2. Из показаний Назарова: весной 1921 есаул принял депутацию от крестьян (14 чел.), которая просила защитить от большевиков. Помню четыре фамилии — Громадин, Васин, Скоробогатов, Еськин.

3. Из показаний Кошкина: о намерении красных перекрыть дорогу у Мунов сообщил через доверенного человека Скоробогатов.

4. Из заявлений замначштаба 2 батальона 342 стрелкового полка Ризабко. Мы пользовались доверием и помощью большинства местного населения. Так, бывший красный партизан Скоробогатов (фамилия подчеркнута Ударцевым) выполнил несколько очень важных наших поручений. В частности, им было замечено вхождение Тарарыки через границу…»

Пирогов дважды перечитал досье. Подумал: что означает сам факт его появления и хранения? Неспроста оно тут. А для чего, с какой целью — уму непостижимо.

Близко к полудню нагрянул в отдел автозак — полуторка с прочным дощатым фургоном на месте кузова. Машина эта была оборудована для перевозки спецпочты и транспортирования арестованных и осужденных в областной изолятор.

Автозак остановился под окнами кабинета. Пирогов видел, как из кабины вышел фельдъегерь, худой, немолодой уже мужчина с кобурой на поясе против живота, потянулся, расслабленно поводил плечами, взял с сиденья кабины старый кожаный баул с большими медными застежками, направился в отдел.

Корней Павлович вышел навстречу ему, ответил на приветствие, пригласил к себе. Автозак и его не очень разговорчивый экипаж — шофер, конвоир, фельдъегерь — были людьми из центра, и Корней Павлович всегда радовался им.

— Какие новости привезли?

Фельдъегерь приоткрыл баул, перебрал на ощупь бумаги, достал конвертик с двумя рисованными голубками в уголке. Пирогов сразу понял, от кого он, осторожно перегнул пополам, затолкнул в нагрудный карман гимнастерки. Сказал:

— Спасибо.

— Три дня тому — лично принесла. На словах велела привет передать, что у нее все хорошо.

Пирогов застенчиво кивнул.

— Что с Ударцевым? — продолжал фельдъегерь. — Мы в Мунах были, там и услыхали…

— Конь его убил, — неохотно ответил Корней Павлович. — И себя, и его.

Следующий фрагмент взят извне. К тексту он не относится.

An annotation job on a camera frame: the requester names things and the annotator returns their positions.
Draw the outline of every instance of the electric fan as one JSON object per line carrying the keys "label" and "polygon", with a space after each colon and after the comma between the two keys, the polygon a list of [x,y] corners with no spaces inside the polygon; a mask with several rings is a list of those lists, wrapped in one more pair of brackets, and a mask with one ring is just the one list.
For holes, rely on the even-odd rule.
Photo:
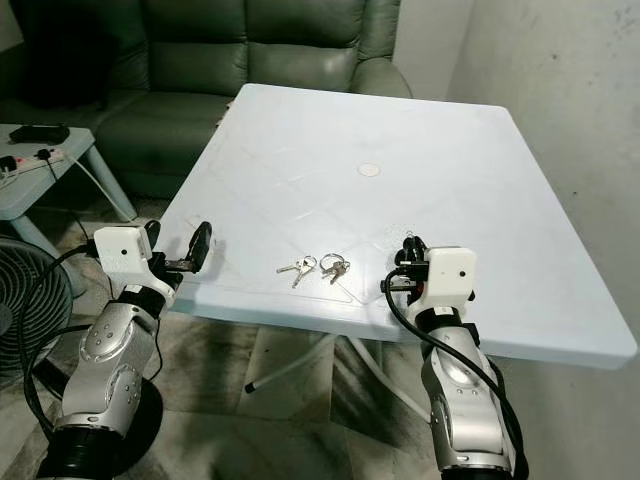
{"label": "electric fan", "polygon": [[[0,237],[0,388],[22,377],[16,322],[24,296],[53,261],[51,255],[30,243]],[[46,334],[68,325],[72,307],[69,278],[58,267],[29,299],[23,329],[27,357]],[[43,349],[38,361],[47,356],[55,343],[54,340]]]}

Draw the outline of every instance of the small white table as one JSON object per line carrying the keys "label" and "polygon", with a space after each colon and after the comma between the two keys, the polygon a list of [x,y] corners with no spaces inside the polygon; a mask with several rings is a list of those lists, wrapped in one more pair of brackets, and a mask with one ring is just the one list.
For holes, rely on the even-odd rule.
{"label": "small white table", "polygon": [[[246,85],[162,218],[157,249],[217,245],[177,310],[413,341],[379,290],[407,231],[478,254],[490,354],[604,368],[636,342],[504,108]],[[336,252],[350,271],[291,289],[276,268]]]}
{"label": "small white table", "polygon": [[[35,155],[41,148],[58,148],[70,157],[80,159],[83,155],[87,159],[93,173],[100,181],[102,187],[109,193],[114,202],[127,216],[136,217],[136,210],[125,195],[122,188],[107,167],[102,156],[94,146],[95,139],[91,130],[86,128],[70,128],[69,137],[61,144],[49,146],[37,143],[14,144],[9,138],[9,133],[19,128],[20,125],[0,124],[0,157],[13,155],[15,157]],[[74,163],[68,158],[52,163],[53,171],[58,178],[62,177]],[[27,210],[55,183],[49,167],[43,167],[21,173],[18,178],[0,189],[0,220],[7,220],[13,228],[27,242],[39,246],[54,257],[60,253],[56,247],[38,230],[26,215]],[[64,265],[75,296],[82,294],[86,287],[82,277],[69,265]]]}

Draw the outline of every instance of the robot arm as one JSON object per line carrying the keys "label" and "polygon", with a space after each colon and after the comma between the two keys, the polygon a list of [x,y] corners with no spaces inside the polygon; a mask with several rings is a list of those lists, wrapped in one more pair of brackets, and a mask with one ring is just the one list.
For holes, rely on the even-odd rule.
{"label": "robot arm", "polygon": [[[419,237],[409,236],[396,264],[403,278],[390,290],[409,292],[406,320],[460,352],[497,383],[489,360],[478,348],[475,326],[462,323],[466,304],[475,297],[475,254],[459,247],[427,249]],[[495,393],[468,366],[432,344],[423,343],[423,358],[422,382],[431,400],[431,429],[442,478],[516,478],[516,449]]]}
{"label": "robot arm", "polygon": [[196,230],[187,256],[152,252],[159,223],[95,233],[100,263],[122,288],[80,342],[79,363],[64,391],[47,457],[36,478],[111,479],[142,399],[142,372],[155,349],[160,316],[173,304],[180,272],[196,273],[209,250],[211,225]]}

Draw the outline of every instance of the white wall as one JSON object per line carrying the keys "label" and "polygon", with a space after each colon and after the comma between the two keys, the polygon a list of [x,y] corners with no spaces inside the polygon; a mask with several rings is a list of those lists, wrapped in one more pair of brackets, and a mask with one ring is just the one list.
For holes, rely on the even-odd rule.
{"label": "white wall", "polygon": [[[640,340],[640,0],[477,0],[448,96],[511,111]],[[532,479],[638,478],[640,360],[504,364]]]}
{"label": "white wall", "polygon": [[9,0],[0,0],[0,52],[20,42],[22,33],[9,6]]}
{"label": "white wall", "polygon": [[473,0],[402,0],[393,62],[416,98],[443,100]]}

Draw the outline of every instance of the black remote control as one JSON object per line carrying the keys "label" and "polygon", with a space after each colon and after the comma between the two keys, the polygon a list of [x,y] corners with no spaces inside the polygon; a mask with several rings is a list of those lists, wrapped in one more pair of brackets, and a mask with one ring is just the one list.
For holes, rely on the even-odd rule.
{"label": "black remote control", "polygon": [[11,140],[16,143],[47,143],[58,145],[69,136],[69,127],[34,127],[23,125],[9,134]]}

— Ста смертям не бывать, а одной не миновать. Обе почты — вам?

— Да.

Фельдъегерь снова распахнул баул.

— Мы сегодня тоже… На повороте. Но чуть-чуть, говорят, не считается.

Запустив руку по локоть, он нащупал в бауле нужное, вынул вместе с регистрационным журналом. Протянул два пакета. Проследил, туда ли ткнул печать Пирогов, там ли расписался. Строгая служба у фельдсвязи! У спецсвязи, как она подчеркнуто называлась тогда в обход немецкого слова.

За окном распахнулась тяжелая дверь автозакового фургона. Боец-конвоир выпрыгнул на землю, неотрывно глядя внутрь будки, сделал несколько неторопливых взмахов руками, несколько приседаний.

— С клиентом мотаетесь? — догадался Пирогов.

— Там такая фура… Сам Яга!

— Не может быть! — не поверил Корней Павлович. О дерзости, неуловимости Яги уже два года ходили самые невероятные россказни. Перед войной, отрываясь от преследования, он застрелил оперативника и бригадмильца. — Где взяли-то?

— У бабы. Сонненького спеленали.

— Давно?

— Три дня тому.

Три дня назад стала известна трагедия Ударцева, так что ничего удивительного нет в том, что Корней Павлович прослушал сообщение об Яге в утреннем рапорте.